▶ _Exercise description_
The entries should each be set down again precisely.

▶ _Records supplied_

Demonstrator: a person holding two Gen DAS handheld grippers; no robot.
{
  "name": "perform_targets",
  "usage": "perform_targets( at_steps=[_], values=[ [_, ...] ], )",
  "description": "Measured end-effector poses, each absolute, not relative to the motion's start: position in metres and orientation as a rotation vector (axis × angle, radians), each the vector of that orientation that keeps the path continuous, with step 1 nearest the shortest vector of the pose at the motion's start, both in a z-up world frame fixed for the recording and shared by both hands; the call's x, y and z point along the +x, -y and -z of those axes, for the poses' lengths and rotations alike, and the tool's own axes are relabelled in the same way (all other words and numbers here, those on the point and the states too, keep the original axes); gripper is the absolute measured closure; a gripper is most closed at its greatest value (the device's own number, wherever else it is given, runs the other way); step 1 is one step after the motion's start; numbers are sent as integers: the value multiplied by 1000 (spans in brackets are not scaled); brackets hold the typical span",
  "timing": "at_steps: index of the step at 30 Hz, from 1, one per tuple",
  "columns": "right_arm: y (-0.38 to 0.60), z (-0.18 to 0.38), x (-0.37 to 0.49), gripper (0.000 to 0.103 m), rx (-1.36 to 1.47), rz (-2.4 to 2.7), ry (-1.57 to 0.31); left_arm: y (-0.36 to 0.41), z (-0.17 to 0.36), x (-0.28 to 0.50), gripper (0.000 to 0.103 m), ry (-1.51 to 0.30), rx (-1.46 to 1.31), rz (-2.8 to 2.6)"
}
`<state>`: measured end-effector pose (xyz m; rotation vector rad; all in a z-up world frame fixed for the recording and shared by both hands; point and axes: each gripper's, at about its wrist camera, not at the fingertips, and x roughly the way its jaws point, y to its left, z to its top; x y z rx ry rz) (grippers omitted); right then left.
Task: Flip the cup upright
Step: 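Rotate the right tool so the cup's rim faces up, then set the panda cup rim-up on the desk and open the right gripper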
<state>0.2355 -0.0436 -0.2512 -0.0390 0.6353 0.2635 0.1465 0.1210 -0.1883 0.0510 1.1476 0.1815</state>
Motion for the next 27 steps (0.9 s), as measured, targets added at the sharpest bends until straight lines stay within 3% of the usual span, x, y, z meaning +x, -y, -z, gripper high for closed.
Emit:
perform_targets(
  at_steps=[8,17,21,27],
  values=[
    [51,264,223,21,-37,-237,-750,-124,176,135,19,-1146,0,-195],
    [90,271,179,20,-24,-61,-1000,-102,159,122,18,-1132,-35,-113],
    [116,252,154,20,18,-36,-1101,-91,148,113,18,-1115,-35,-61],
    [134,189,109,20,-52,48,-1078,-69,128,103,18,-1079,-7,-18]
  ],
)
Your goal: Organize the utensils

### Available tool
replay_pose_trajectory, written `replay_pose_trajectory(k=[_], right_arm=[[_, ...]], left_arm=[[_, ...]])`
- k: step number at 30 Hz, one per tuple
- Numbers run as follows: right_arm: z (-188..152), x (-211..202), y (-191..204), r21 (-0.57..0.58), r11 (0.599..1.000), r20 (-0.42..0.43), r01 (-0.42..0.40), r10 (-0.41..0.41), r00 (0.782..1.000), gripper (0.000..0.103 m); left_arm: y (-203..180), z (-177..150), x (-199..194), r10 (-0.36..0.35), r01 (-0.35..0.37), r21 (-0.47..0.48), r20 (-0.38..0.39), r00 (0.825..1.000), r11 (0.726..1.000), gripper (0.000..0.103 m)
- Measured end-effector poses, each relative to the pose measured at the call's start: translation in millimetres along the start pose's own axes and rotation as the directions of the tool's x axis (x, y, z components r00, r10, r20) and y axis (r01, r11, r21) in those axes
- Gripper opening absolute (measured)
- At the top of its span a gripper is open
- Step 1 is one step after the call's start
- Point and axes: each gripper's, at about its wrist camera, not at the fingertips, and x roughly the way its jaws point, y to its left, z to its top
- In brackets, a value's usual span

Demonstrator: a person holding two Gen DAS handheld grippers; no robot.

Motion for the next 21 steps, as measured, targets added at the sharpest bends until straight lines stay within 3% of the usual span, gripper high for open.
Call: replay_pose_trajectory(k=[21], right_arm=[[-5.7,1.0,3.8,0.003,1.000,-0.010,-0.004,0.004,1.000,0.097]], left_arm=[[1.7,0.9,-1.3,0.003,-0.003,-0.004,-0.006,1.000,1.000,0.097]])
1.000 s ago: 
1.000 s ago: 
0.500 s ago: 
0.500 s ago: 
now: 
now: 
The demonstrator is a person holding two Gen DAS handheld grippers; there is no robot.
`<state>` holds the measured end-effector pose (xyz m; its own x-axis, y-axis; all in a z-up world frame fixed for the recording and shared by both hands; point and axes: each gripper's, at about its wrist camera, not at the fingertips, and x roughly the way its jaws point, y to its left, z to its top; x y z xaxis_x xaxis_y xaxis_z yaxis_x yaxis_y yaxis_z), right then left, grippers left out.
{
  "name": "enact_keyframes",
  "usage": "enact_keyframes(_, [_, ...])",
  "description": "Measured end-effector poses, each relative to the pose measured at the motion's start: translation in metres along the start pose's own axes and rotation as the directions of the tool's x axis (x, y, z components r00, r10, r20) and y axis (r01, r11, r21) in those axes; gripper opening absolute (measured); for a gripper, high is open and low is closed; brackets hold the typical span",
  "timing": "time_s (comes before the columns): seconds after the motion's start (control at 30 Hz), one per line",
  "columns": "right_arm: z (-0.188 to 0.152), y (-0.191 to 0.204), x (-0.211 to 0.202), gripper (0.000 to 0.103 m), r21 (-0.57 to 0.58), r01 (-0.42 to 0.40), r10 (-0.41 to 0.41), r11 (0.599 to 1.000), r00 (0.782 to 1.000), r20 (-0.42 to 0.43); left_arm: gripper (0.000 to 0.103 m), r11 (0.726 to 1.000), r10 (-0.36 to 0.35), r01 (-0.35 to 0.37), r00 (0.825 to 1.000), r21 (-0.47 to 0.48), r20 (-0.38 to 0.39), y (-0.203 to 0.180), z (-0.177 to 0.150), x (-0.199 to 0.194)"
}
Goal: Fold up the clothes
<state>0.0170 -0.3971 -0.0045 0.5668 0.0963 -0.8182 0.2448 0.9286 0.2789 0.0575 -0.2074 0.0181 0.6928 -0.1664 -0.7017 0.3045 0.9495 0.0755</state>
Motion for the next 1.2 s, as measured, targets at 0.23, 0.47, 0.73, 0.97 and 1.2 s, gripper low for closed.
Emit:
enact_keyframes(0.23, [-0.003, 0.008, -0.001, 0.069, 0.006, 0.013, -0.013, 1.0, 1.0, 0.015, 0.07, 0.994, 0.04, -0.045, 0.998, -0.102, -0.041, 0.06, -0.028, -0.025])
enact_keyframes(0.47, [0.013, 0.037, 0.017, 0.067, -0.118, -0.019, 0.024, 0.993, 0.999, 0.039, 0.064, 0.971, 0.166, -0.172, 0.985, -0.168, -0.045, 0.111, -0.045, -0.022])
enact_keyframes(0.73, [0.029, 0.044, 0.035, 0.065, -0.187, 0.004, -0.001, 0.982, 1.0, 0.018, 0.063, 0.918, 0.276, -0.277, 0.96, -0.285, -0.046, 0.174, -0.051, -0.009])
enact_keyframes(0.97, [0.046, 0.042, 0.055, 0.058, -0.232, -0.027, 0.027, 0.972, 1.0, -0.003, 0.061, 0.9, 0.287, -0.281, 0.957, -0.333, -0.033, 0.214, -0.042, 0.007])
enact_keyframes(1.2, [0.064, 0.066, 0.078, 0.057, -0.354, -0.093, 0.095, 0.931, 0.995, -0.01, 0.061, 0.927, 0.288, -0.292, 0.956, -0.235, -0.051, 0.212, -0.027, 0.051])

▶ _Solution_
Demonstrator: a person holding two Gen DAS handheld grippers; no robot.
{
  "name": "perform_targets",
  "usage": "perform_targets( at_steps=[_], values=[ [_, ...] ], )",
  "description": "Measured end-effector poses, each absolute, not relative to the motion's start: position in metres and orientation as a rotation vector (axis × angle, radians), each the vector of that orientation that keeps the path continuous, with step 1 nearest the shortest vector of the pose at the motion's start, both in a z-up world frame fixed for the recording and shared by both hands; the call's x, y and z point along the +x, -y and -z of those axes, for the poses' lengths and rotations alike, and the tool's own axes are relabelled in the same way (all other words and numbers here, those on the point and the states too, keep the original axes); gripper is the absolute measured closure; a gripper is most closed at its greatest value (the device's own number, wherever else it is given, runs the other way); step 1 is one step after the motion's start; numbers are sent as integers: the value multiplied by 1000 (spans in brackets are not scaled); brackets hold the typical span",
  "timing": "at_steps: index of the step at 30 Hz, from 1, one per tuple",
  "columns": "right_arm: y (-0.38 to 0.60), z (-0.18 to 0.38), x (-0.37 to 0.49), gripper (0.000 to 0.103 m), rx (-1.36 to 1.47), rz (-2.4 to 2.7), ry (-1.57 to 0.31); left_arm: y (-0.36 to 0.41), z (-0.17 to 0.36), x (-0.28 to 0.50), gripper (0.000 to 0.103 m), ry (-1.51 to 0.30), rx (-1.46 to 1.31), rz (-2.8 to 2.6)"
}
`<state>`: measured end-effector pose (xyz m; rotation vector rad; all in a z-up world frame fixed for the recording and shared by both hands; point and axes: each gripper's, at about its wrist camera, not at the fingertips, and x roughly the way its jaws point, y to its left, z to its top; x y z rx ry rz) (grippers omitted); right then left.
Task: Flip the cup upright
Step: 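Rotate the right tool so the cup's rim faces up, then set the panda cup rim-up on the desk and open the right gripper
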<state>0.2355 -0.0436 -0.2512 -0.0390 0.6353 0.2635 0.1465 0.1210 -0.1883 0.0510 1.1476 0.1815</state>
Motion for the next 27 steps (0.9 s), as measured, targets added at the sharpest bends until straight lines stay within 3% of the usual span, x, y, z meaning +x, -y, -z, gripper high for closed.
Emit:
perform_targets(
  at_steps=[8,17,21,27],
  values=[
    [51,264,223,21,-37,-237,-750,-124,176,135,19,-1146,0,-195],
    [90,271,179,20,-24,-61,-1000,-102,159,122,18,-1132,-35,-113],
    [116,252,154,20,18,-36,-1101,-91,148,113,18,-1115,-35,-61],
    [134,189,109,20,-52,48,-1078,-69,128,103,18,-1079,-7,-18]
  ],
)
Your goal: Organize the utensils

### Available tool
replay_pose_trajectory, written `replay_pose_trajectory(k=[_], right_arm=[[_, ...]], left_arm=[[_, ...]])`
- k: step number at 30 Hz, one per tuple
- Numbers run as follows: right_arm: z (-188..152), x (-211..202), y (-191..204), r21 (-0.57..0.58), r11 (0.599..1.000), r20 (-0.42..0.43), r01 (-0.42..0.40), r10 (-0.41..0.41), r00 (0.782..1.000), gripper (0.000..0.103 m); left_arm: y (-203..180), z (-177..150), x (-199..194), r10 (-0.36..0.35), r01 (-0.35..0.37), r21 (-0.47..0.48), r20 (-0.38..0.39), r00 (0.825..1.000), r11 (0.726..1.000), gripper (0.000..0.103 m)
- Measured end-effector poses, each relative to the pose measured at the call's start: translation in millimetres along the start pose's own axes and rotation as the directions of the tool's x axis (x, y, z components r00, r10, r20) and y axis (r01, r11, r21) in those axes
- Gripper opening absolute (measured)
- At the top of its span a gripper is open
- Step 1 is one step after the call's start
- Point and axes: each gripper's, at about its wrist camera, not at the fingertips, and x roughly the way its jaws point, y to its left, z to its top
- In brackets, a value's usual span

Demonstrator: a person holding two Gen DAS handheld grippers; no robot.

Motion for the next 21 steps, as measured, targets added at the sharpest bends until straight lines stay within 3% of the usual span, gripper high for open.
Call: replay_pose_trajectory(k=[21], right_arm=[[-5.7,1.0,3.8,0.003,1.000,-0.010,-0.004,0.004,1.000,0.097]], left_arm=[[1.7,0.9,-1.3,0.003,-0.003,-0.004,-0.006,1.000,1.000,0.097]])
1.000 s ago: 
1.000 s ago: 
0.500 s ago: 
0.500 s ago: 
now: 
now: 
The demonstrator is a person holding two Gen DAS handheld grippers; there is no robot.
`<state>` holds the measured end-effector pose (xyz m; its own x-axis, y-axis; all in a z-up world frame fixed for the recording and shared by both hands; point and axes: each gripper's, at about its wrist camera, not at the fingertips, and x roughly the way its jaws point, y to its left, z to its top; x y z xaxis_x xaxis_y xaxis_z yaxis_x yaxis_y yaxis_z), right then left, grippers left out.
{
  "name": "enact_keyframes",
  "usage": "enact_keyframes(_, [_, ...])",
  "description": "Measured end-effector poses, each relative to the pose measured at the motion's start: translation in metres along the start pose's own axes and rotation as the directions of the tool's x axis (x, y, z components r00, r10, r20) and y axis (r01, r11, r21) in those axes; gripper opening absolute (measured); for a gripper, high is open and low is closed; brackets hold the typical span",
  "timing": "time_s (comes before the columns): seconds after the motion's start (control at 30 Hz), one per line",
  "columns": "right_arm: z (-0.188 to 0.152), y (-0.191 to 0.204), x (-0.211 to 0.202), gripper (0.000 to 0.103 m), r21 (-0.57 to 0.58), r01 (-0.42 to 0.40), r10 (-0.41 to 0.41), r11 (0.599 to 1.000), r00 (0.782 to 1.000), r20 (-0.42 to 0.43); left_arm: gripper (0.000 to 0.103 m), r11 (0.726 to 1.000), r10 (-0.36 to 0.35), r01 (-0.35 to 0.37), r00 (0.825 to 1.000), r21 (-0.47 to 0.48), r20 (-0.38 to 0.39), y (-0.203 to 0.180), z (-0.177 to 0.150), x (-0.199 to 0.194)"
}
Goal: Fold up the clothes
<state>0.0170 -0.3971 -0.0045 0.5668 0.0963 -0.8182 0.2448 0.9286 0.2789 0.0575 -0.2074 0.0181 0.6928 -0.1664 -0.7017 0.3045 0.9495 0.0755</state>
Motion for the next 1.2 s, as measured, targets at 0.23, 0.47, 0.73, 0.97 and 1.2 s, gripper low for closed.
Emit:
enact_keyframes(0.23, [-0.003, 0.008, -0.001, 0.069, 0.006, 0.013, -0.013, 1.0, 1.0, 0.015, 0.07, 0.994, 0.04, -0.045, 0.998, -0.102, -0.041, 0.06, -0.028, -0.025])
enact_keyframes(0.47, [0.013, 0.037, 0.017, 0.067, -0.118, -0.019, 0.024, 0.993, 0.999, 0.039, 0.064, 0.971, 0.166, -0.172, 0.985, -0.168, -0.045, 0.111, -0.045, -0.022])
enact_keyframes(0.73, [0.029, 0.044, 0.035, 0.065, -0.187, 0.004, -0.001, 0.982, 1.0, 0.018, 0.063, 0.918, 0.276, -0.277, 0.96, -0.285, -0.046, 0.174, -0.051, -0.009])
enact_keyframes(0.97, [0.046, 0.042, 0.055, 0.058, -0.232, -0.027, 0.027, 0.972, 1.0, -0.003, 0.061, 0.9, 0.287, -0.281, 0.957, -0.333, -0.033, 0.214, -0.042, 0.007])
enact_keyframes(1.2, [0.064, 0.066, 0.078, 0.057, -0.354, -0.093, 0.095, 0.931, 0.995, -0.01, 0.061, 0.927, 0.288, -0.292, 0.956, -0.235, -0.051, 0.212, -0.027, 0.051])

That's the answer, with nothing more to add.